The pipe syntax suggests that we navigate from one table to one table. Unfortunately, none of the examples in Google's paper use aliases for the tables they read.

Only simple queries where each table has only one role can be written without an alias, which isn't pleasant for readability and evolution. Imagine you start writing a query joining an airline, a flight, and an airport. It would be best to immediately document that you joined the operating airline and the destination airport rather than leaving the table names as implicit aliases. One day, you will add the originating airport and have to put aliases everywhere.

SQL doesn't read the rows of the table declared in the FROM clause.

If I tell you that my "customer" table has 1000 columns, what do you think of the performance of the following query using the pipe syntax?

FROM customer
|> LEFT OUTER JOIN orders ON c_custkey = o_custkey        

The pipe syntax sounds familiar because it is widely used in Linux with files.

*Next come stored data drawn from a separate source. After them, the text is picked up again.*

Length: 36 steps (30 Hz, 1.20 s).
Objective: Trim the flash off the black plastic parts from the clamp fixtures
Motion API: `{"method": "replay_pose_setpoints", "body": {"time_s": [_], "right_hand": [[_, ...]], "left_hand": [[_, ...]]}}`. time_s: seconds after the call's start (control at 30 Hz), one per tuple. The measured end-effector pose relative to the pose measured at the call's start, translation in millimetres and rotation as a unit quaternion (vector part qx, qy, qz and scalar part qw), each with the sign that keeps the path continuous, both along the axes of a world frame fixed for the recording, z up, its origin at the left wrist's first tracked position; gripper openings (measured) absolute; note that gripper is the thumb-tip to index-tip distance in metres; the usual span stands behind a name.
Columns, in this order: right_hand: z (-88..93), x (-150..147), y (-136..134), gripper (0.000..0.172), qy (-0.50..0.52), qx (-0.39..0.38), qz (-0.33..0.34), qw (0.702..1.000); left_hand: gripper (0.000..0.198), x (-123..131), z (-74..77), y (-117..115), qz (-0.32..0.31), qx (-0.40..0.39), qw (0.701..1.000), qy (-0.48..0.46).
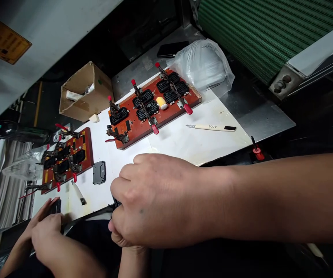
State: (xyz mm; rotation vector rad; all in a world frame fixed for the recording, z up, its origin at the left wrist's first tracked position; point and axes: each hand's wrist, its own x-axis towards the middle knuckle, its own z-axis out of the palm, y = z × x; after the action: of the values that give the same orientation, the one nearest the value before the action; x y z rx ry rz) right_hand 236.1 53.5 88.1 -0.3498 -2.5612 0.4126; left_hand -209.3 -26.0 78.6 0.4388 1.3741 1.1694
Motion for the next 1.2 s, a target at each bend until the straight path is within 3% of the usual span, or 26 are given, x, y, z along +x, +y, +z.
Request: {"method": "replay_pose_setpoints", "body": {"time_s": [0.1,0.2,0.27,0.3,0.4,0.47,0.57,0.67,0.8,0.93,1.0,1.07,1.13,1.2], "right_hand": [[5.5,7.6,4.3,0.027,-0.014,-0.004,0.009,1.0],[1.6,34.2,17.5,0.028,-0.035,-0.018,-0.04,0.998],[-15.7,64.9,33.1,0.043,-0.061,-0.044,-0.115,0.991],[-29.1,83.9,42.6,0.051,-0.081,-0.062,-0.162,0.982],[-81.4,147.4,73.9,0.063,-0.167,-0.119,-0.321,0.925],[-117.1,181.9,91.5,0.062,-0.225,-0.139,-0.404,0.876],[-155.5,203.5,105.2,0.057,-0.252,-0.12,-0.441,0.853],[-168.1,194.4,102.1,0.056,-0.238,-0.075,-0.438,0.864],[-166.3,162.3,81.7,0.05,-0.232,-0.062,-0.387,0.89],[-164.6,131.7,60.1,0.034,-0.205,-0.168,-0.312,0.913],[-160.0,118.9,49.1,0.031,-0.14,-0.23,-0.304,0.914],[-152.3,105.8,34.6,0.029,-0.063,-0.274,-0.307,0.909],[-143.1,92.0,16.1,0.026,0.004,-0.304,-0.303,0.903],[-134.0,79.2,-4.0,0.024,0.05,-0.325,-0.29,0.899]], "left_hand": [[0.142,22.2,-13.3,-0.6,-0.009,0.012,0.999,0.032],[0.099,97.0,-51.3,-11.6,-0.066,0.004,0.998,0.004],[0.09,158.9,-74.7,-18.6,-0.108,0.008,0.993,-0.054],[0.084,187.1,-82.2,-20.8,-0.094,0.027,0.989,-0.11],[0.068,243.4,-88.9,-21.1,-0.063,0.035,0.98,-0.184],[0.069,257.6,-87.3,-18.8,-0.069,0.038,0.977,-0.197],[0.077,261.6,-84.6,-17.9,-0.093,0.068,0.967,-0.227],[0.084,260.8,-83.3,-21.0,-0.1,0.083,0.964,-0.231],[0.087,260.5,-81.8,-21.5,-0.088,0.103,0.971,-0.196],[0.087,259.8,-66.3,-0.2,-0.035,0.129,0.991,-0.018],[0.085,256.0,-47.6,23.4,0.036,0.183,0.973,0.134],[0.086,246.9,-20.8,57.3,0.121,0.283,0.912,0.271],[0.088,230.2,11.9,101.8,0.197,0.365,0.829,0.376],[0.089,206.0,46.0,153.2,0.244,0.375,0.767,0.46]]}}
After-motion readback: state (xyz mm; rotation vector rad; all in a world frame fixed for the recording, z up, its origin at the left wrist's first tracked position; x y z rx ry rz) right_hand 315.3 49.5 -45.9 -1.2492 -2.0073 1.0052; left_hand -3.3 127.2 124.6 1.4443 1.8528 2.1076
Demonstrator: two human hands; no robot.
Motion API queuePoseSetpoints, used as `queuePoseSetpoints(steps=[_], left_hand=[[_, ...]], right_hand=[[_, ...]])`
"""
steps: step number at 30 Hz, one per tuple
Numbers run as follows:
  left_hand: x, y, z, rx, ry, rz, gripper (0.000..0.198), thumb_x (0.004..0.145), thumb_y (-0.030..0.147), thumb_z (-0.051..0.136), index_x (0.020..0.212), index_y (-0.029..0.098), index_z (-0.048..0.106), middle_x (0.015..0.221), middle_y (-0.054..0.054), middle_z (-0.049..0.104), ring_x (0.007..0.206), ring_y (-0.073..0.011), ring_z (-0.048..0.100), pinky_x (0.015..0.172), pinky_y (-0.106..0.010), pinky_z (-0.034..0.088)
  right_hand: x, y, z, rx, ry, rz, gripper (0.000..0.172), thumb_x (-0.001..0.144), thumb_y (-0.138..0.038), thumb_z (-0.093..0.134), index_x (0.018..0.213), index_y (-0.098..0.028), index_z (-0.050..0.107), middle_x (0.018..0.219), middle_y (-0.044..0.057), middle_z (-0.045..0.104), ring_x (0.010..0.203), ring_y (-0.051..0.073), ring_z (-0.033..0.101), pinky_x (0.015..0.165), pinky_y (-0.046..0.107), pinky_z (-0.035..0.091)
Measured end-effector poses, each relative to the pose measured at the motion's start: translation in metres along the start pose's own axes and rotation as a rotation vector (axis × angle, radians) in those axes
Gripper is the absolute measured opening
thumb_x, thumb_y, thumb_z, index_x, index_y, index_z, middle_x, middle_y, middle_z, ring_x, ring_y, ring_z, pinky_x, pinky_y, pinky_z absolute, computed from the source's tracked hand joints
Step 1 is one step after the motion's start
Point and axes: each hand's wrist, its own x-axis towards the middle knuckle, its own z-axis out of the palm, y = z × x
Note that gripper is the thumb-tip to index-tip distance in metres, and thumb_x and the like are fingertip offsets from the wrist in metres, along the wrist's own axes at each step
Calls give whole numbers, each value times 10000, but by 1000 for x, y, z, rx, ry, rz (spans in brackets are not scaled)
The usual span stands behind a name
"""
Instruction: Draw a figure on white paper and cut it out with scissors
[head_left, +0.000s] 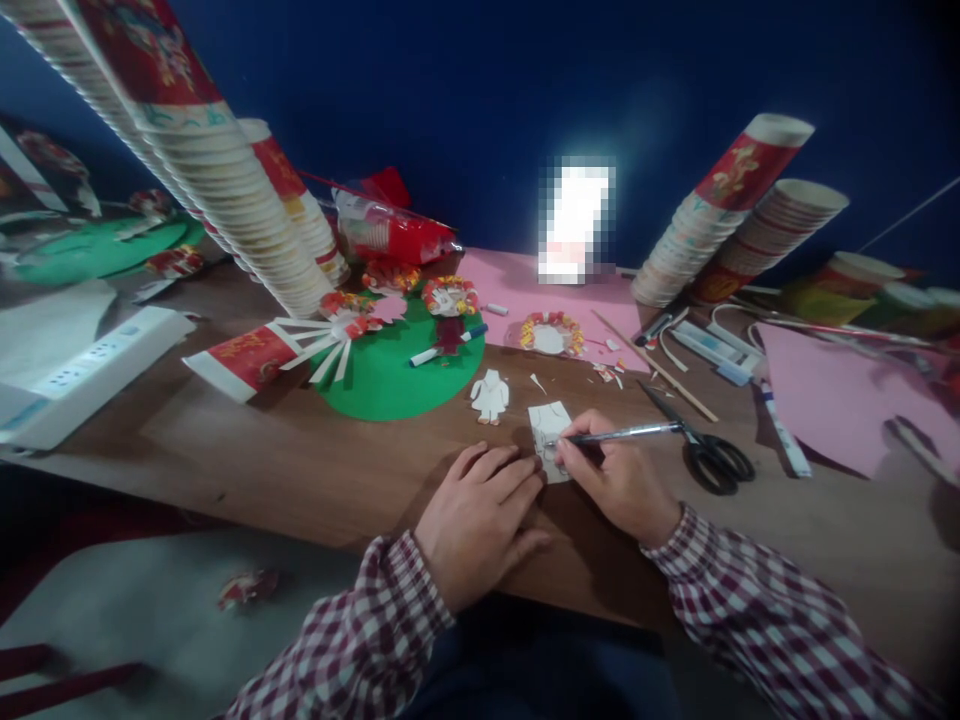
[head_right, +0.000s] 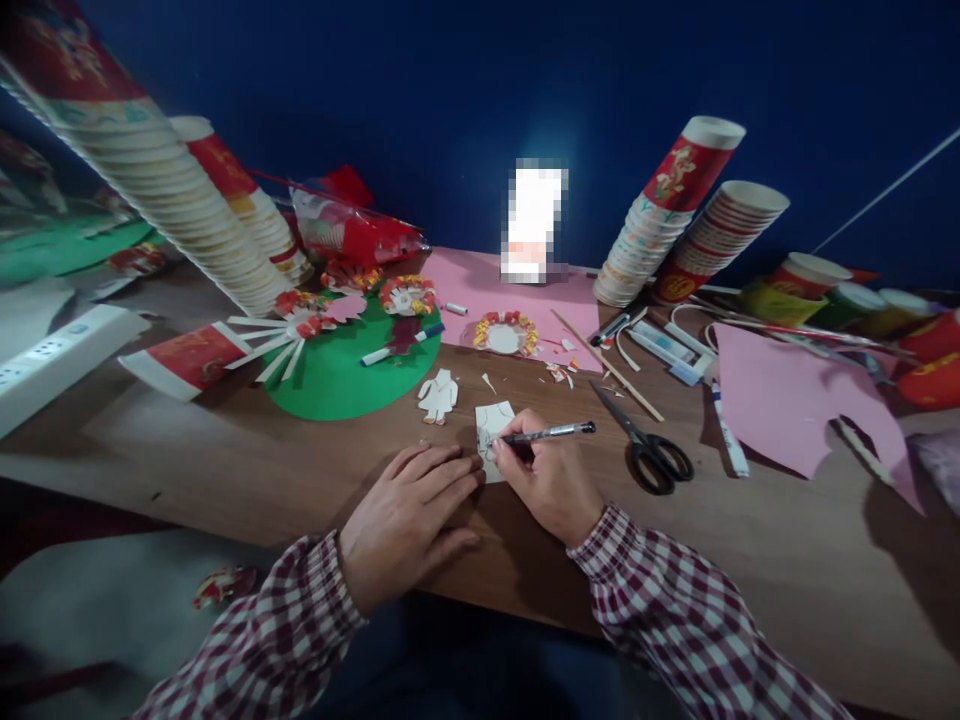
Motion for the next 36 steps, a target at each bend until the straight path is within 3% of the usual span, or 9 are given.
queuePoseSetpoints(steps=[36], left_hand=[[0, 0, 1, 3, 6, 1, 468, 822, 482, 463, 1199, 204, 467, 1258, -39, 505, 1200, -223, 371, 1038, -430, 224]], right_hand=[[-1, 0, 0, 86, -18, 8, 49, 836, -240, 507, 816, -199, 490, 656, -16, 634, 581, 120, 602, 543, 204, 436]])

It reads the file on the left and processes its rows while reading.

The FROM clause in SQL is different. It lists logical structures, such as tables, views, functions, subqueries, or CTEs, and declares their role in the SQL query. There's also a good chance that the table you mention in the FROM clause is not read at all because there's an index that stores its data.

Let's discuss the semantic evaluation order mentioned in the paper. I hope the WHERE clause's most selective part is evaluated before the FROM clause to read a range from an index rather than scanning the table from the beginning to the end and filtering. Additionally, this index scan can evaluate the ORDER BY right after the WHERE index condition to get the index entries in the expected order and avoid the need for a sort. You don't want to evaluate the WHERE and ORDER BY after the FROM and JOIN for pagination or Top-N queries. When defining your columns, you can only build the best indexes for your queries if you consider this semantic order. Most indexing failures occur because of incorrect thinking about the SQL clause evaluation order.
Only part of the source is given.